On the other hand the uses that are usually at issue here are plainly and clearly within the intent of copyright but edging toward the grey area when it comes to certain businesses interpretations of the legal terminology. In that case you’re all for compensation and restricting use.

It’s plain and clear that you really don’t care at all about compensating creators or rights holders or making it easy for them to continue creating, you only care that the letter of the law is followed, and then mostly when it’s beneficial to big business.

By the way, it’s really interesting that you credit the internet with making it easy to fake public opinion. The entire business plan of the radio and recording industries is to generate fake buzz and popularity to drive public interest towards the “stars” they’ve selected to groom.

Art says:

Re: Re: Re:

Which is exactly why the recording industry is becoming increasingly irrelevent. They keep selecting and grooming low talent hacks that are easy to market (hot, controversial) over talented artists. Ignoring the pre-teens and teens that still fall for those tricks the rest of the audience is getting tired of it and looking elsewhere for good music.

Petréa Mitchell says:

Sure, I believe it

With the publicity war the Mormons have found themselves fighting since Proposition 8, I could see them desperate to get some positive buzz out there. I note that the article doesn’t say the Mormons have been using this service on an ongoing basis, just that they have used it a minimum of one time.

As for the Marines… only a few thousand visitors? A few thousand interested visitors skewed toward the young, tech-savvy demographic that the Marines would so love to recruit from?

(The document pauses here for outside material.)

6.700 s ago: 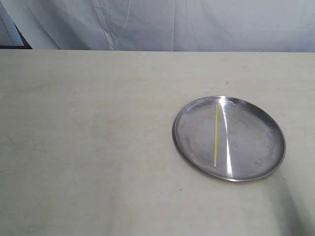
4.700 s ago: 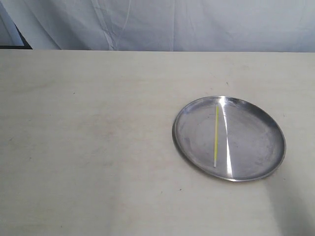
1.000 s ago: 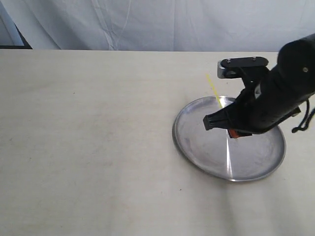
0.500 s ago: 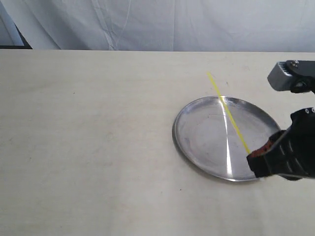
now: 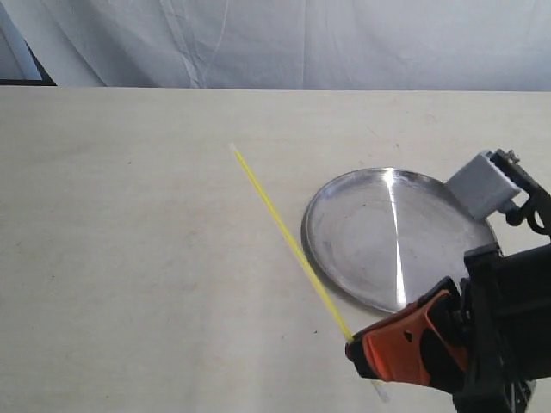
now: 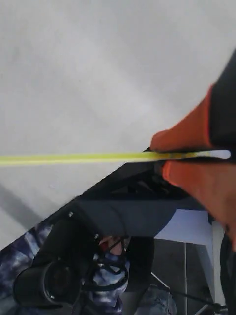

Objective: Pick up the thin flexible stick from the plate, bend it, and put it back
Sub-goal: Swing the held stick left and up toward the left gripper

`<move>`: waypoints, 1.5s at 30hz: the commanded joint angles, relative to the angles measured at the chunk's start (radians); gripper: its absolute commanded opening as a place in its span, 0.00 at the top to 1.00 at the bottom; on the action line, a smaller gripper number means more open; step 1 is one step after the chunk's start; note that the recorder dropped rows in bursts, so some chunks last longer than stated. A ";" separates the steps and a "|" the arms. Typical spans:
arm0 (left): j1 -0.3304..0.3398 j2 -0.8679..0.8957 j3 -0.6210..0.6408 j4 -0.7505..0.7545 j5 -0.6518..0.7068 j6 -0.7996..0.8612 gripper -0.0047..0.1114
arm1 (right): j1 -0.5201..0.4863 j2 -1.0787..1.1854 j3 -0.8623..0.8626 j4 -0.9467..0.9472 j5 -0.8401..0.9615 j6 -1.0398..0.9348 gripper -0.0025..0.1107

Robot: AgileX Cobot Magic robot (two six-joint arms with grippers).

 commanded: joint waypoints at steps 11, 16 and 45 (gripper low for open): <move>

That sounds like way better value for $200 than a straight Internet ad campaign.

Shawn says:

Re: Sure, I believe it

“With the publicity war the Mormons have found themselves fighting since Proposition 8, I could see them desperate to get some positive buzz out there. I note that the article doesn’t say the Mormons have been using this service on an ongoing basis, just that they have used it a minimum of one time.”

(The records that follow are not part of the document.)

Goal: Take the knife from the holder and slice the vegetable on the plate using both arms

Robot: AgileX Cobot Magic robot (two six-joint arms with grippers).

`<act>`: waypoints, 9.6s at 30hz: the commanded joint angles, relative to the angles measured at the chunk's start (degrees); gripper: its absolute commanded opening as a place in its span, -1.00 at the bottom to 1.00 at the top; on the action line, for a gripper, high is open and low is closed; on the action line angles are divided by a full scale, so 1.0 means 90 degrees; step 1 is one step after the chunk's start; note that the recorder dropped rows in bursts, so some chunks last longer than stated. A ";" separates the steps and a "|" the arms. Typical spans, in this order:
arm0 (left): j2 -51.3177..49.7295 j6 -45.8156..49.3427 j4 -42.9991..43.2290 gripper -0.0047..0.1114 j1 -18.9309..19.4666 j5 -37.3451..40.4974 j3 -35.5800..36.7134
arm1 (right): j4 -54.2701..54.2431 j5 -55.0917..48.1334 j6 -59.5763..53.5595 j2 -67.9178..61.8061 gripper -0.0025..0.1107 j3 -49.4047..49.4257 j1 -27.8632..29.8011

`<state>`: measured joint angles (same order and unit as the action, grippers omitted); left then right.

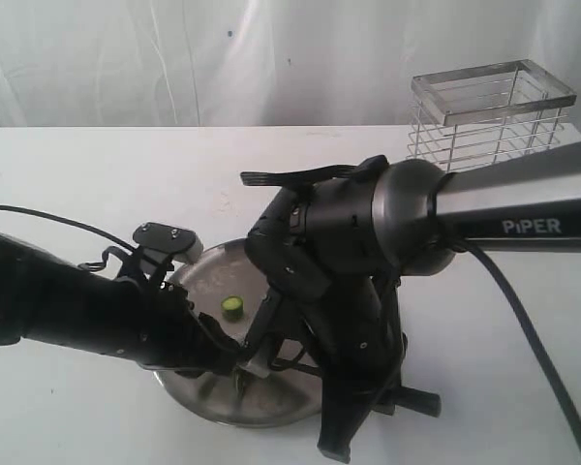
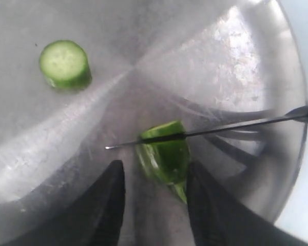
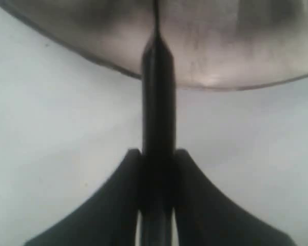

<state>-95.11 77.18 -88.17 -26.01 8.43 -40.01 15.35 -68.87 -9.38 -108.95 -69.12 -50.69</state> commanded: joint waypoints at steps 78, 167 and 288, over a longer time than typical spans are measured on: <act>-0.1388 0.1117 -0.0864 -0.75 0.0956 0.3416 -0.0442 | -0.0043 0.0042 -0.0099 -0.0136 -0.96 -0.0021 -0.0008; -0.0552 -0.0553 0.0977 -0.65 0.0457 0.0911 -0.0180 | 0.0027 0.0004 -0.0099 -0.0160 -0.96 -0.0021 -0.0008; 0.0036 -0.1224 0.1985 -0.65 0.0470 0.0180 -0.0190 | -0.0328 -0.0121 -0.0831 -0.1098 -0.96 -0.0915 -0.0210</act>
<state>-95.16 66.43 -69.62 -21.62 9.13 -42.20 12.75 -70.59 -16.16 -118.63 -77.08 -52.59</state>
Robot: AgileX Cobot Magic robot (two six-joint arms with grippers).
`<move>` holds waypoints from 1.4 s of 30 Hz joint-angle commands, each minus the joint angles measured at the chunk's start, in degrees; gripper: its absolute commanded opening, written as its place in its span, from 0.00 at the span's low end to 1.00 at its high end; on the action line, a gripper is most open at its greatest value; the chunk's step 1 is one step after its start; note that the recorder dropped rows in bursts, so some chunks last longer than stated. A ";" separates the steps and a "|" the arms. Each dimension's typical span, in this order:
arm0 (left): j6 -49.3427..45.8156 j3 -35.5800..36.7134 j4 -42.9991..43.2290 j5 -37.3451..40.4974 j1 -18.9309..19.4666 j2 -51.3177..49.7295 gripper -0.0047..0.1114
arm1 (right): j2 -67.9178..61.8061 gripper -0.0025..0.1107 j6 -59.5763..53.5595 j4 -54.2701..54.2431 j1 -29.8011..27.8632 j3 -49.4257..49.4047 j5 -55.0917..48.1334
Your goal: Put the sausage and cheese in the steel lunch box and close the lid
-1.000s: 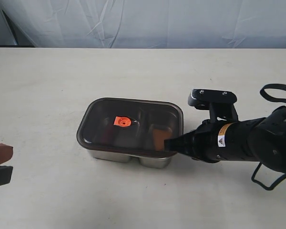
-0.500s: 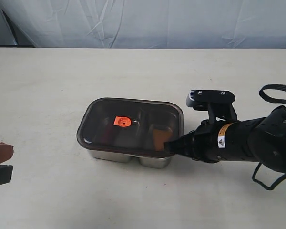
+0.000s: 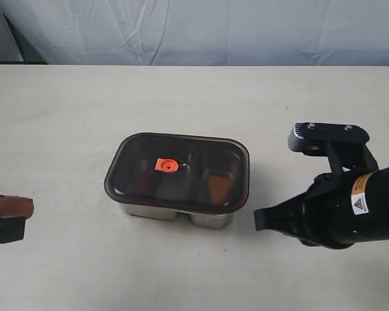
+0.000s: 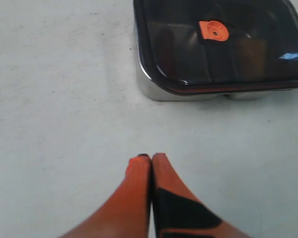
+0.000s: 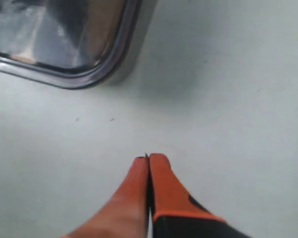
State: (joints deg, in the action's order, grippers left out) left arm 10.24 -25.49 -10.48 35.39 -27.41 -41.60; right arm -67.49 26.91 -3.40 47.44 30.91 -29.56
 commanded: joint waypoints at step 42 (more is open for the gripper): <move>0.05 0.29 -1.78 -1.09 -0.18 0.25 0.04 | 67.49 0.01 -1.74 18.07 -36.09 -30.91 13.32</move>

I have a feeling the Morman church might see the publicity they have been getting from Prop8 as “positive coverage”. However, they are marketing a brand like any other (and they obviously know this) so I can see where pretending your brand is the new hip and popular thing would be something they might jump on (especially with the DIGG demographic, the same one the Marines want . . . teenagers).

Rick says:

Now I Understand

Over the past few months Digg has had this odd up and down effect of conservativism, something very strange for a longtime Digg user to see. It’s not just the overly biased conservative articles, it’s in the comments too.

Anti-gay, socialistic accusations and pro-Rush type articles and comments will be everywhere for a bit, but then they fade away again, as if people were going on and off shift at work…

Max Kayden (user link) says:

digg traffic

I’ve written some non-linkbait articles that frontpaged on digg and reddit before. I’d say that reddit traffic is much greater than digg’s. Although, my articles aren’t bullshit top 10 lists or apple/google rumors, so the fact that reddit’s userbase is slightly more sophisticated than digg’s might also have contributed.

Statistically, when an article frontpages, I’d roughly get about 5k hits for every 100 diggs. But digg’s presentation algorithm is a threshold queue — the feed is ordered based on when the link reached the threshold number of diggs. Comparatively, reddit just compares votes vs time, so a link can hover on the front page for a LONG time if people keep voting it up.

Then again, unless you’re in the advertising specialty of branding (a CPI industry — not to be confused with sales, which is a CPM industry), the traffic from these sites is generally worthless as it’ll drop your CPM down to $.15 or less (myspace CPM is like $.08 – $.10 depending on your source). And to add on top of that, the vast majority will be using ad-block. I’m not saying that we should have laws to change this… just that in this CPM prevalent industry, aggregators send you a whole ton of worthless traffic.